WHAT YOU ARE ASKED TO DO
Retype each record exactly; no pictures.

Collected data:
>>>>>

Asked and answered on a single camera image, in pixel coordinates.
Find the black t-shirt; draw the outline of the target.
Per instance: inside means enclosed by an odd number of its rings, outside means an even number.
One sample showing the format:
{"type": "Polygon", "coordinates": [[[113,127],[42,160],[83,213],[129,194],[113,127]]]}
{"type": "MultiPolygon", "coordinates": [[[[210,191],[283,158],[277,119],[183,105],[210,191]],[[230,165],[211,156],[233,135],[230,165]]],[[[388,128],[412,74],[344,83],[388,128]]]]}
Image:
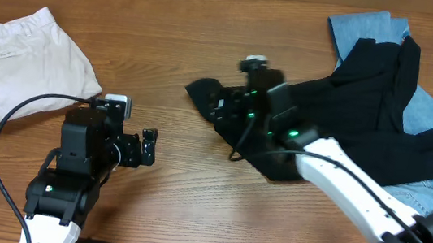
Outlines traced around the black t-shirt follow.
{"type": "MultiPolygon", "coordinates": [[[[417,89],[420,54],[412,38],[400,44],[362,38],[329,76],[285,84],[301,119],[336,139],[379,185],[432,180],[433,129],[409,134],[403,120],[417,89]]],[[[226,86],[212,78],[187,86],[191,101],[212,124],[209,93],[220,87],[226,86]]],[[[266,136],[253,131],[241,145],[240,138],[224,140],[268,179],[299,179],[289,154],[267,153],[271,143],[266,136]]]]}

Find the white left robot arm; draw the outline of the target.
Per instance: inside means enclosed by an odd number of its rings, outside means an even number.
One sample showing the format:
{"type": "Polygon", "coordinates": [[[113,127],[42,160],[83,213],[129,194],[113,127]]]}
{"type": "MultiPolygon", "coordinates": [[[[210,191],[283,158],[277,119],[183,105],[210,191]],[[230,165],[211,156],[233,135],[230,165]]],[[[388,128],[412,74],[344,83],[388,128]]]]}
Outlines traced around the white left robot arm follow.
{"type": "Polygon", "coordinates": [[[32,243],[77,243],[101,187],[119,166],[152,166],[156,128],[123,133],[124,116],[78,107],[65,115],[52,149],[26,189],[24,222],[32,243]]]}

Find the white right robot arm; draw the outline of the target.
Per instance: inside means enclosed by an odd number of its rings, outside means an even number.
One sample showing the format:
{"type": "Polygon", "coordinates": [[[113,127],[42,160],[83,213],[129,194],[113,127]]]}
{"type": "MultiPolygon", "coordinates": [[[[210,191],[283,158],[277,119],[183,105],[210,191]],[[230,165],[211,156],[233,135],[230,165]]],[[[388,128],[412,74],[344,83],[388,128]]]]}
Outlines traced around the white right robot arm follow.
{"type": "Polygon", "coordinates": [[[433,213],[420,216],[385,192],[325,136],[298,115],[282,72],[244,68],[242,89],[209,93],[216,124],[244,121],[239,145],[253,131],[266,136],[268,154],[289,154],[302,178],[319,187],[352,221],[368,243],[433,243],[433,213]]]}

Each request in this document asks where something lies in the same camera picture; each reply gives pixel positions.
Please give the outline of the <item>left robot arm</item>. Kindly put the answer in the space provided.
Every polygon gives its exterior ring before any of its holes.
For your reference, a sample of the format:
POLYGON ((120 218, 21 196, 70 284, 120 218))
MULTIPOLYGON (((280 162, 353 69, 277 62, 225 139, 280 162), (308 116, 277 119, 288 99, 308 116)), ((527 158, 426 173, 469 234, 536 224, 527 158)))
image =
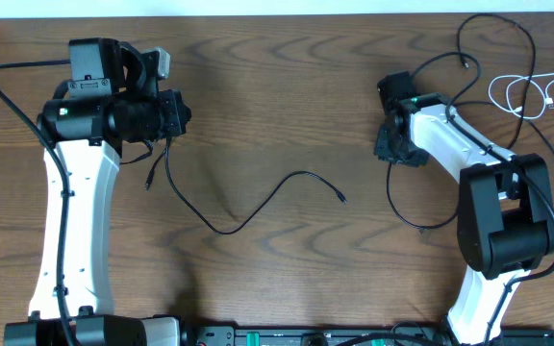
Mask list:
POLYGON ((30 123, 44 147, 47 216, 38 283, 7 345, 179 345, 172 316, 114 312, 109 277, 110 212, 124 142, 151 145, 186 130, 177 90, 160 89, 170 57, 109 38, 69 43, 71 76, 30 123))

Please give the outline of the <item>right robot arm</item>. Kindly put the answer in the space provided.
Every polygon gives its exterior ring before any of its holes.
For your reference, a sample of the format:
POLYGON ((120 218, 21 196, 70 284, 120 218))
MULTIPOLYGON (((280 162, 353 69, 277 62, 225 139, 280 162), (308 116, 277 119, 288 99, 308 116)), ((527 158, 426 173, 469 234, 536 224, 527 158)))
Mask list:
POLYGON ((434 158, 459 185, 457 239, 466 262, 459 296, 446 316, 452 343, 483 345, 517 287, 554 254, 554 210, 545 161, 495 145, 438 93, 416 91, 397 72, 377 84, 385 114, 374 154, 419 167, 434 158))

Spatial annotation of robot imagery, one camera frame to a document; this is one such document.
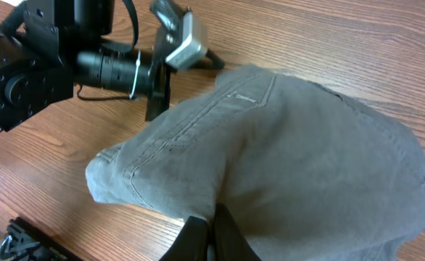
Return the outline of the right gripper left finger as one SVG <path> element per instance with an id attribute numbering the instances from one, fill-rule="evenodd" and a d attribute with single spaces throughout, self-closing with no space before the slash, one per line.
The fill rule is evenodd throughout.
<path id="1" fill-rule="evenodd" d="M 211 261 L 212 228 L 199 217 L 189 217 L 172 246 L 160 261 Z"/>

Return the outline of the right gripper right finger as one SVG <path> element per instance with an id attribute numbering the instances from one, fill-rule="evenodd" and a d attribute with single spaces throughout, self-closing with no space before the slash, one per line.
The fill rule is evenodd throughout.
<path id="1" fill-rule="evenodd" d="M 224 204 L 216 205 L 213 232 L 217 261 L 261 261 Z"/>

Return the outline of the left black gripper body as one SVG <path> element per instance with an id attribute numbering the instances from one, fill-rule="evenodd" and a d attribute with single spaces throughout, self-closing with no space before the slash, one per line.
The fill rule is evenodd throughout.
<path id="1" fill-rule="evenodd" d="M 150 66 L 152 89 L 148 95 L 146 121 L 152 121 L 169 109 L 171 68 L 165 60 L 181 43 L 183 18 L 182 8 L 172 0 L 154 0 L 149 10 L 160 21 L 160 27 Z"/>

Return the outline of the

<<<<<

ANSWER
Asked and answered on a single camera image, in pixel coordinates.
Find the black t-shirt; draw the outline of the target.
Per instance: inside means enclosed by an odd number of its rings, outside means an even number.
One sample showing the format:
{"type": "Polygon", "coordinates": [[[113,127],[42,160],[83,213],[129,194],[113,127]]]}
{"type": "MultiPolygon", "coordinates": [[[[210,191],[283,158],[277,119],[183,105],[210,191]],[[230,165],[211,156],[233,135],[230,165]]],[[[388,128],[412,74],[344,83],[388,128]]]]}
Image:
Outlines traced around the black t-shirt follow.
{"type": "MultiPolygon", "coordinates": [[[[417,89],[420,54],[412,38],[400,44],[362,38],[329,76],[285,84],[301,119],[336,139],[379,185],[432,180],[433,129],[409,134],[403,120],[417,89]]],[[[226,86],[212,78],[187,86],[191,101],[212,124],[209,93],[220,87],[226,86]]],[[[266,136],[253,131],[241,145],[240,138],[224,140],[268,179],[299,179],[289,154],[267,153],[271,143],[266,136]]]]}

Find the white left robot arm; draw the outline of the target.
Per instance: inside means enclosed by an odd number of its rings, outside means an even number.
One sample showing the format:
{"type": "Polygon", "coordinates": [[[113,127],[42,160],[83,213],[129,194],[113,127]]]}
{"type": "MultiPolygon", "coordinates": [[[[210,191],[283,158],[277,119],[183,105],[210,191]],[[230,165],[211,156],[233,135],[230,165]]],[[[388,128],[412,74],[344,83],[388,128]]]]}
Outlines traced around the white left robot arm follow.
{"type": "Polygon", "coordinates": [[[32,243],[77,243],[101,187],[119,166],[152,166],[156,128],[123,133],[124,116],[78,107],[65,115],[52,149],[26,189],[24,222],[32,243]]]}

Find the white right robot arm; draw the outline of the target.
Per instance: inside means enclosed by an odd number of its rings, outside means an even number.
One sample showing the format:
{"type": "Polygon", "coordinates": [[[113,127],[42,160],[83,213],[129,194],[113,127]]]}
{"type": "MultiPolygon", "coordinates": [[[[210,191],[283,158],[277,119],[183,105],[210,191]],[[230,165],[211,156],[233,135],[230,165]]],[[[388,128],[412,74],[344,83],[388,128]]]]}
Outlines traced around the white right robot arm follow.
{"type": "Polygon", "coordinates": [[[433,213],[420,216],[385,192],[325,136],[298,115],[282,72],[244,68],[242,89],[209,93],[216,124],[244,121],[239,145],[253,131],[266,136],[268,154],[289,154],[302,178],[319,187],[352,221],[368,243],[433,243],[433,213]]]}

Each request in this document asks where something lies in the same camera picture; each reply gives pixel positions.
Please give the outline of the <item>left robot arm</item>. Kindly put the answer in the space provided.
Every polygon gives its exterior ring before any of its holes.
For your reference, a sample of the format:
POLYGON ((120 218, 21 196, 70 284, 120 218))
MULTIPOLYGON (((280 162, 353 69, 277 62, 225 139, 280 162), (308 116, 277 119, 288 99, 308 116)), ((527 158, 426 173, 469 234, 536 224, 527 158)))
image =
Mask list:
POLYGON ((30 123, 44 147, 47 216, 38 283, 7 345, 179 345, 172 316, 114 312, 109 277, 110 212, 124 142, 151 145, 186 130, 177 90, 160 89, 170 57, 109 38, 69 43, 71 76, 30 123))

Please give the outline of the <item>right robot arm</item>. Kindly put the answer in the space provided.
Every polygon gives its exterior ring before any of its holes.
For your reference, a sample of the format:
POLYGON ((120 218, 21 196, 70 284, 120 218))
MULTIPOLYGON (((280 162, 353 69, 277 62, 225 139, 280 162), (308 116, 277 119, 288 99, 308 116)), ((527 158, 426 173, 469 234, 536 224, 527 158)))
Mask list:
POLYGON ((434 158, 459 185, 457 239, 466 262, 459 296, 446 316, 452 343, 483 345, 517 287, 554 254, 554 210, 545 161, 495 145, 438 93, 416 91, 397 72, 377 84, 385 114, 374 154, 419 167, 434 158))

Spatial annotation of robot imagery, one camera frame to a document; this is one such document.
Return the outline of the right gripper left finger as one SVG <path> element per instance with an id attribute numbering the instances from one, fill-rule="evenodd" and a d attribute with single spaces throughout, self-closing with no space before the slash, one per line.
The fill rule is evenodd throughout.
<path id="1" fill-rule="evenodd" d="M 211 261 L 212 228 L 199 217 L 189 217 L 172 246 L 160 261 Z"/>

Return the outline of the right gripper right finger as one SVG <path> element per instance with an id attribute numbering the instances from one, fill-rule="evenodd" and a d attribute with single spaces throughout, self-closing with no space before the slash, one per line.
The fill rule is evenodd throughout.
<path id="1" fill-rule="evenodd" d="M 224 204 L 216 205 L 213 232 L 217 261 L 261 261 Z"/>

Return the outline of the left black gripper body as one SVG <path> element per instance with an id attribute numbering the instances from one, fill-rule="evenodd" and a d attribute with single spaces throughout, self-closing with no space before the slash, one per line.
The fill rule is evenodd throughout.
<path id="1" fill-rule="evenodd" d="M 150 66 L 152 89 L 148 95 L 146 121 L 152 121 L 169 109 L 171 68 L 165 60 L 181 43 L 183 18 L 182 8 L 172 0 L 154 0 L 149 10 L 160 21 L 160 27 Z"/>

Return the outline of the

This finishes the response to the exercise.